Well, here we are. After months of anticipation, we know who will spend the next four years in the White House, and this revelation promises to turn this country’s political and social rifts into chasms.
Donald Trump, who lost his bid for reelection in 2020 and has faced criminal prosecution in the years since, has declared victory over his opponent, Vice President Kamala Harris. He seems to have finally won the popular vote in his third run for president and swept the swing states that went blue last time right out from under her.
This is an outcome that many dreaded, but it is not one that came completely out of nowhere. I have watched this campaign as closely as I could. Although I am not a credentialed expert in matters of political science, I would like to think that I know enough to explain how we got here.
Trump did not win this election by any exceptional talent of his own. The Harris campaign and everyone involved in shaping it paved the way for his victory. They need to reckon with their catastrophic failure.
Harris had an uphill battle from the start of her remarkably short campaign. Joe Biden’s stubborn persistence in running for reelection and, more importantly, the Democratic Party’s reluctance to force him out sooner meant that she had very little time to establish herself as a candidate after he dropped out.
The first few days of her campaign offered reasons for optimism. The choice of Minnesota’s progressive Gov. Tim Walz as her running mate and what could be understood as a wave of relieved enthusiasm from the Democratic base. Biden had seen a brutal drop in polls after a term that gave many people reason to disapprove of him and a debate that made him look, to put it mildly, incompetent.
Even as Harris was making up Biden’s polling gap by leaps and bounds, people trusted that she would bring change. The cracks began to show not long after she entered the race. Her policy proposals were slow to materialize, and when they did they were not nearly bold enough to set her apart from Biden’s perceived failure.

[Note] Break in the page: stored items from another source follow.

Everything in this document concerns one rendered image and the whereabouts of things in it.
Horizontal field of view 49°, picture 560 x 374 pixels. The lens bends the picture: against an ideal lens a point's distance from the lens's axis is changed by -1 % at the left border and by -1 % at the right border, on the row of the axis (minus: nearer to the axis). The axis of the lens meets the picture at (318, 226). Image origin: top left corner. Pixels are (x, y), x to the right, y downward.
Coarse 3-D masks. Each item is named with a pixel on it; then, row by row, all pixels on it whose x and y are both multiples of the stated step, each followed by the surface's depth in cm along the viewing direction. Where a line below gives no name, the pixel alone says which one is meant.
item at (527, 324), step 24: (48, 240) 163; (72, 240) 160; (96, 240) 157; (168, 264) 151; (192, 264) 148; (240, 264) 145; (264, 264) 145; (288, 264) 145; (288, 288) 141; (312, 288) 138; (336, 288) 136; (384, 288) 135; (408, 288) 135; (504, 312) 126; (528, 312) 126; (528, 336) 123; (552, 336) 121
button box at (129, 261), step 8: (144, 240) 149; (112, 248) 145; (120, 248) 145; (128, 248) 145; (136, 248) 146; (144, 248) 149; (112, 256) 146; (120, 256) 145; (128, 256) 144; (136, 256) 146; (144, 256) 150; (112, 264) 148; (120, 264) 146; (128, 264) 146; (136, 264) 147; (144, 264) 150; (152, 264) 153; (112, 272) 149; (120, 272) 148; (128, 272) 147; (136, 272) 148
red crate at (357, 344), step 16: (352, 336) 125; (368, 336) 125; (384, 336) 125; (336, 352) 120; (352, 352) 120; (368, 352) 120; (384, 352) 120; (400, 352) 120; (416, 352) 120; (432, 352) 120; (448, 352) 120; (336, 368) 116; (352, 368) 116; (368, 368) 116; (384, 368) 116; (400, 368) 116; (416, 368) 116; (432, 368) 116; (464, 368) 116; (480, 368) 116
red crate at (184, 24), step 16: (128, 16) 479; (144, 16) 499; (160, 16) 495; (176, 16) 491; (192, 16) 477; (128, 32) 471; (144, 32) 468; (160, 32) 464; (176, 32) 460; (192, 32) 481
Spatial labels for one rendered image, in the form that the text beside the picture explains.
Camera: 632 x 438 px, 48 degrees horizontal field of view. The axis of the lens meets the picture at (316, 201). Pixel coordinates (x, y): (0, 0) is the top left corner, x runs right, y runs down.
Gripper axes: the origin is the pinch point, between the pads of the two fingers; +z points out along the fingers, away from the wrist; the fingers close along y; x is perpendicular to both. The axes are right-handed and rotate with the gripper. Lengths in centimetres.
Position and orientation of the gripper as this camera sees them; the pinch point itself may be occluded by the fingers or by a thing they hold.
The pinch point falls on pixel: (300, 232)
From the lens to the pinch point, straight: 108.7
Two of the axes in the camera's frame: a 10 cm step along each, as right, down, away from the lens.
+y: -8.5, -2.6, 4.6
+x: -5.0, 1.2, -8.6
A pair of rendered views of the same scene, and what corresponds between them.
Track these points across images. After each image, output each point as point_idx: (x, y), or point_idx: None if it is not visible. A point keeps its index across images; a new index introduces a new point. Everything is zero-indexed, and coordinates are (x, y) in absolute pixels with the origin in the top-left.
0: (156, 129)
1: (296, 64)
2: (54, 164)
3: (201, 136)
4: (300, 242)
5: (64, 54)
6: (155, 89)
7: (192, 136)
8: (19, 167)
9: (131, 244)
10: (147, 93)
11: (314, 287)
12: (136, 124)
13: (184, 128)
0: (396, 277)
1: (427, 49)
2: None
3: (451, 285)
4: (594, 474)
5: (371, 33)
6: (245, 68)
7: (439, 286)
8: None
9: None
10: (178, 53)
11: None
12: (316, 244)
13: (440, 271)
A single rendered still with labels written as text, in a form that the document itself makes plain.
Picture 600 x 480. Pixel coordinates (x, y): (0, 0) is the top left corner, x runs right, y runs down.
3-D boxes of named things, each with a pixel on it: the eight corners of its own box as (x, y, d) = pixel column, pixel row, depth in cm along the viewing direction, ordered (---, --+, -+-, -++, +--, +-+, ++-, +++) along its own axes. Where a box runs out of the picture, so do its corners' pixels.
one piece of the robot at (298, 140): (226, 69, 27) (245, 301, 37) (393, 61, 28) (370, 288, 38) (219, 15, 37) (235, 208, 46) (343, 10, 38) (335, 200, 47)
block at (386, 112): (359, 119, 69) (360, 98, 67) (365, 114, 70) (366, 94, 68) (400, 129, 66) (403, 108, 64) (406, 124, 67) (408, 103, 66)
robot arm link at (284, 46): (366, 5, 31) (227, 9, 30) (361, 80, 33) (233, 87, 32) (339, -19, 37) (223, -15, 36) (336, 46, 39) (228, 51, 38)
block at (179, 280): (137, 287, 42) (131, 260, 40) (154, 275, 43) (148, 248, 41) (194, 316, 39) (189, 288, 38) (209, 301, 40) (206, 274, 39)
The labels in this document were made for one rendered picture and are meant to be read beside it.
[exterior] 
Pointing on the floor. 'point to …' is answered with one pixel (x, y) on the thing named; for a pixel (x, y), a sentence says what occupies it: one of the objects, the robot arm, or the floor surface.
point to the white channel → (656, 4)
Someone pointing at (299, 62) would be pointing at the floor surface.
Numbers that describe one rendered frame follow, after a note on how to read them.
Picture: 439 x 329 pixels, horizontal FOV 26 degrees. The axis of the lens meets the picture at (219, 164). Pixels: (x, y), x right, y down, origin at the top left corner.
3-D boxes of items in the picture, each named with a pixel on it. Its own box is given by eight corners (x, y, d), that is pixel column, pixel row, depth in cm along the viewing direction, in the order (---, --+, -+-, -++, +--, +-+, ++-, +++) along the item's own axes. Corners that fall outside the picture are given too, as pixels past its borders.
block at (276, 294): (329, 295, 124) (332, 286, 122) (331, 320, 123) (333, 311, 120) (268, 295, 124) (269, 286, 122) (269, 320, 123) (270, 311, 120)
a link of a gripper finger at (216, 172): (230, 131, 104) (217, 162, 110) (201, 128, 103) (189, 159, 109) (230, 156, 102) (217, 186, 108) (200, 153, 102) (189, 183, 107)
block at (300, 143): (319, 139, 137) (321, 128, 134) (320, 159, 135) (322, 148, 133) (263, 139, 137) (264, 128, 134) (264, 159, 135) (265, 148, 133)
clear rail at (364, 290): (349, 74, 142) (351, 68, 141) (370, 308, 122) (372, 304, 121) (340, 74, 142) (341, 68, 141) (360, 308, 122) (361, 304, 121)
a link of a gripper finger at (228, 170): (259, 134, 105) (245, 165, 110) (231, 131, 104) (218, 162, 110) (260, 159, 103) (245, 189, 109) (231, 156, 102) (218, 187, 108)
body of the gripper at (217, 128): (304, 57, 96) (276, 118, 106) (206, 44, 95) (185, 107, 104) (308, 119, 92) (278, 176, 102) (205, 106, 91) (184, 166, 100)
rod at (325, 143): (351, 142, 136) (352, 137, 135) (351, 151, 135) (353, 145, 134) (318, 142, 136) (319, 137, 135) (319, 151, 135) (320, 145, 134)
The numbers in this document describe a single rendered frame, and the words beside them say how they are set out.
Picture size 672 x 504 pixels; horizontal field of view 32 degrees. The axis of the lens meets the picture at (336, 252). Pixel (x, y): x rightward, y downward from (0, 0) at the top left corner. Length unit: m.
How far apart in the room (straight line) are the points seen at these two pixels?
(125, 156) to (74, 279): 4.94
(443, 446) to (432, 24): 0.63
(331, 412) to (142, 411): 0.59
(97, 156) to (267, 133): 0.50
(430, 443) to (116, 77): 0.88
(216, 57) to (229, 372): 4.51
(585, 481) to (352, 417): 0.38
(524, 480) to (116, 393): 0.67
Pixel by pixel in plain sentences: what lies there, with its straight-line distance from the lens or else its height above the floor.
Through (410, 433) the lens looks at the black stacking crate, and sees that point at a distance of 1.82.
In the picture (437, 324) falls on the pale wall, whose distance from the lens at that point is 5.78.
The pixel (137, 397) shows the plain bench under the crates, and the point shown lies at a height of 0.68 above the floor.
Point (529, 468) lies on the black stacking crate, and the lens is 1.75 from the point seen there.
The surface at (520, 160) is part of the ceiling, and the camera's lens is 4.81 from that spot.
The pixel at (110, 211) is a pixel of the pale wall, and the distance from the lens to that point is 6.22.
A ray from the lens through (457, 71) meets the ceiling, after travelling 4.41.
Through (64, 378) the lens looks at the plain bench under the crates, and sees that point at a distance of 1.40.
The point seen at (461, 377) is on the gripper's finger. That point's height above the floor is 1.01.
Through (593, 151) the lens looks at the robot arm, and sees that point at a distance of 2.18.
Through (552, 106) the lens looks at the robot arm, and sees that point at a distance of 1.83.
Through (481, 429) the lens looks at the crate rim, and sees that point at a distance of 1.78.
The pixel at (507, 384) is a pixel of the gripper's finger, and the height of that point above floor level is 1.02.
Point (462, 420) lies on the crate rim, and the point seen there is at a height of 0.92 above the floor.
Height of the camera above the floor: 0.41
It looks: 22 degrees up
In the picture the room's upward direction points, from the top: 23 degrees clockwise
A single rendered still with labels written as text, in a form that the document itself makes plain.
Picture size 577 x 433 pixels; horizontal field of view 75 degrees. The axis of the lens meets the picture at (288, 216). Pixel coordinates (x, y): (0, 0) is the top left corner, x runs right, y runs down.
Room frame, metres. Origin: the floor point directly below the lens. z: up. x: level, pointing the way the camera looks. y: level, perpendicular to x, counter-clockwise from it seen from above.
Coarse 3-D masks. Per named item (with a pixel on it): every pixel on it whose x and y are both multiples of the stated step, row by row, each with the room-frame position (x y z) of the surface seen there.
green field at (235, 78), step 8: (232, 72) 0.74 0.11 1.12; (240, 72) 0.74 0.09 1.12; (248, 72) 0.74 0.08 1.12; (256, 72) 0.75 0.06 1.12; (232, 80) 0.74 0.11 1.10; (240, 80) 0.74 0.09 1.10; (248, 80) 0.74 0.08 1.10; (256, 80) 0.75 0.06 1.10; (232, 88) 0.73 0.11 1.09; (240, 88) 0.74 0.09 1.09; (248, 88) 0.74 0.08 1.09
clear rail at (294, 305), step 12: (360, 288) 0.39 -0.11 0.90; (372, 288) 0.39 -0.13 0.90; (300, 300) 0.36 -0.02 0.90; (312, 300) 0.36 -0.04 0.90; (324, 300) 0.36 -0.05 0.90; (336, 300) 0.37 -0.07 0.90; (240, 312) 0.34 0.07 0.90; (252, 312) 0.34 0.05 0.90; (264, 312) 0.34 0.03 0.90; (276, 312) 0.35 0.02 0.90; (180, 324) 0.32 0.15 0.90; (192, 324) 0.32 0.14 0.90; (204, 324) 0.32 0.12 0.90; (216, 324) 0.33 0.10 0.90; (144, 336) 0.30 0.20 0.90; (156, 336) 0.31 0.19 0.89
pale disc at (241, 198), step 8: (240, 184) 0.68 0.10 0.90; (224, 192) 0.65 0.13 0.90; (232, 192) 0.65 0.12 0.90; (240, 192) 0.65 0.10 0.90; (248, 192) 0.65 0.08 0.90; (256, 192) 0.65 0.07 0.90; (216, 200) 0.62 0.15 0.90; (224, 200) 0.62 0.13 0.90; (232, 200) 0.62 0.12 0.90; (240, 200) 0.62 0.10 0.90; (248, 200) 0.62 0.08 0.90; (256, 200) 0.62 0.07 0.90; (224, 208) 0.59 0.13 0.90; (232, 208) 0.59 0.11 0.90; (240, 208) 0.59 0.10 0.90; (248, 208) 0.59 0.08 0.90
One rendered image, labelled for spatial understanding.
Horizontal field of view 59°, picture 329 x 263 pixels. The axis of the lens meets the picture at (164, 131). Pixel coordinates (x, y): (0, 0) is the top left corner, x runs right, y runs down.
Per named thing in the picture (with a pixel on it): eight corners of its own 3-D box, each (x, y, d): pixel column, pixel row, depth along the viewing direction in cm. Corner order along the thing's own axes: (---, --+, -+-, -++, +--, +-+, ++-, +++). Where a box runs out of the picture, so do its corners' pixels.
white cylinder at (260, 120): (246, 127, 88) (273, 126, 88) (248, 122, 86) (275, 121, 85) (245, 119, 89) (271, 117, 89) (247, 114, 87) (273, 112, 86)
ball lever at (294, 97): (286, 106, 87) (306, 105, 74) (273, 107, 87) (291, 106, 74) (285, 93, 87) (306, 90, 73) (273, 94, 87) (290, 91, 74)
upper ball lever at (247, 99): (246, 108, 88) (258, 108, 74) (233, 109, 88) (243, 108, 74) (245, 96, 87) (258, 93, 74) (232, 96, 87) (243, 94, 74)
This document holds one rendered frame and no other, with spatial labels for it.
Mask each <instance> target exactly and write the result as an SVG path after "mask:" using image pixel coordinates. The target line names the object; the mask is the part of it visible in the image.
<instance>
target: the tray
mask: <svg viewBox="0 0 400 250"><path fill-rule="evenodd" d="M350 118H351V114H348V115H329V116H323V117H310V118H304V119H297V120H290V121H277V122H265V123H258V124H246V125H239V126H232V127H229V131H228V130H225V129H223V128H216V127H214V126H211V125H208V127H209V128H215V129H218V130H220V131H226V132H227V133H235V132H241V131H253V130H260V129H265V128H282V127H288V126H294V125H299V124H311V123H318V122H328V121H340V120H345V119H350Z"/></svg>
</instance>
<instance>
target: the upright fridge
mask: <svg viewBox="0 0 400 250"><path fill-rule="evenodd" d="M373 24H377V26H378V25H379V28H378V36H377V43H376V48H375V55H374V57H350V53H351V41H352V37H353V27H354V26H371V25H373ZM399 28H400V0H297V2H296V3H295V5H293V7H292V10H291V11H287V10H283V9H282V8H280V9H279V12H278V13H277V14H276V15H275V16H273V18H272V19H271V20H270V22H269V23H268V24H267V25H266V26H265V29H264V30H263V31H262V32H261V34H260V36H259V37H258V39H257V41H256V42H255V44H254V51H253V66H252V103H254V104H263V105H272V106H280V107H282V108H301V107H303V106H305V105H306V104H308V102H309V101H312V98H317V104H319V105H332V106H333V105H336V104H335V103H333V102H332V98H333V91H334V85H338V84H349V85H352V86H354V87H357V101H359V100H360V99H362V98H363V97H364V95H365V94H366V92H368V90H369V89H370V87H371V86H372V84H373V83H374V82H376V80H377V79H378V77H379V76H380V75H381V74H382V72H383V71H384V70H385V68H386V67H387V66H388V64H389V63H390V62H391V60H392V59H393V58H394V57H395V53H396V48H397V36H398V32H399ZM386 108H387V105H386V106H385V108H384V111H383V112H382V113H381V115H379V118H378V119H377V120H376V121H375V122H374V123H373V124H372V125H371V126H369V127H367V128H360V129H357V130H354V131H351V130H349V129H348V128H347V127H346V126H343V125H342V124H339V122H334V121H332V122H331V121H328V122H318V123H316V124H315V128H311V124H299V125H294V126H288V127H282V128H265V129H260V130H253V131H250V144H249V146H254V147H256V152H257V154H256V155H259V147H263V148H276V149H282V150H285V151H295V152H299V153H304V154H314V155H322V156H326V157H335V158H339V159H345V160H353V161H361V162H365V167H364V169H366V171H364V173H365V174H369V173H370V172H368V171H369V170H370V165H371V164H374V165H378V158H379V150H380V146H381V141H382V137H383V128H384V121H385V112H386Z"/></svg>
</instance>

Once the Democratic National Convention arrived, the question of what her campaign platform would look like loomed large.
After the party leaders snubbed the pro-Palestinian delegates who petitioned to speak and Harris promised a border crackdown, unwavering support for Israel and hawkish foreign policy in her acceptance speech, the answer to that question was depressingly clear.
Harris received endorsements from several Republicans who lost seats in Congress for separating themselves from Trump, including Adam Kinzinger and Liz Cheney.
The one that disturbed me most was the endorsement of Dick Cheney, the former vice president who left office with a 13% approval rating but whose support Harris gladly accepted.
The strategy adopted by Harris was clearly tailored to draw more support from people like Kinzinger and the Cheneys. Harris insisted that she was willing to work with those who did not share her politics and promised them in her words, “a seat at the table.”
She even pledged that her Cabinet would include a Republican.
Obviously, this course of action served to alienate the sizable segment of Democratic voters who do not approve of Republican policies. The logic, as far as I can tell, was that these voters were probably secured due to opposition to Trump and that they would put up with the rightward shift or would not represent a major loss of support if they did not.
Aversion to the left has characterized the bulk of Harris’s campaign.
From fracking to immigration, she made an explicit turn around from her 2020 bid for the Democratic nomination. Although she promised to combat price gouging and address the housing crisis, she seemed to inexplicably lose interest in messaging on these issues. She mostly relied on presenting her opponent as a threat to democracy.
Now that we are on the other side of this election, I think it is fair to say that this strategy did not pay off.
As of this writing, Harris is millions of votes behind Biden’s share of the popular vote in 2020. If she won any number of Republican voters disillusioned with Trump, they certainly did not outweigh her losses with other voting blocs.
For all the speculation and spiteful blame games online, the unavoidable truth is that no single group of voters is responsible for this. There is only one explanation that accounts for this hemorrhaging of support, and that is that Harris did not offer a compelling platform to people who were frustrated with the outgoing administration the way Biden did in 2020.
So why did she run like this? Why did she scorn her base, embrace unpopular Republican figures and dance around the issues that people wanted to hear her address, like the higher cost of living?
My estimation is that Harris—or rather, the political consultants feeding her talking points—would rather lose or, at best, narrowly win elections on a center-right platform than give the progressives in the party base an inch.
Even if a left-wing populist like Bernie Sanders could rally the support of working-class voters and revitalize the party, the leadership prioritizes the interests of donors, and it shows.
I have watched this same playbook in action since I first became politically conscious in 2016.
Hillary Clinton ran against Trump as a centrist and lost. Amy McGrath ran against Mitch McConnell in 2020 as a centrist and lost. Harris ran against Trump as a centrist this year and lost. By my reckoning, this is a losing strategy.
I doubt the people at the head of the Democratic Party will ever confront this reality. They only ever seem to learn the lesson they want to learn from election results, which is that the left is responsible for all their losses and they should move even further right. My expectations are no longer high enough for me to find this disappointing or surprising.
We have two years until voters get their chance to respond to Trump’s choices in his second term by deciding the balance of Congress. Frankly, it would be miraculous if Democrats rise to the moment.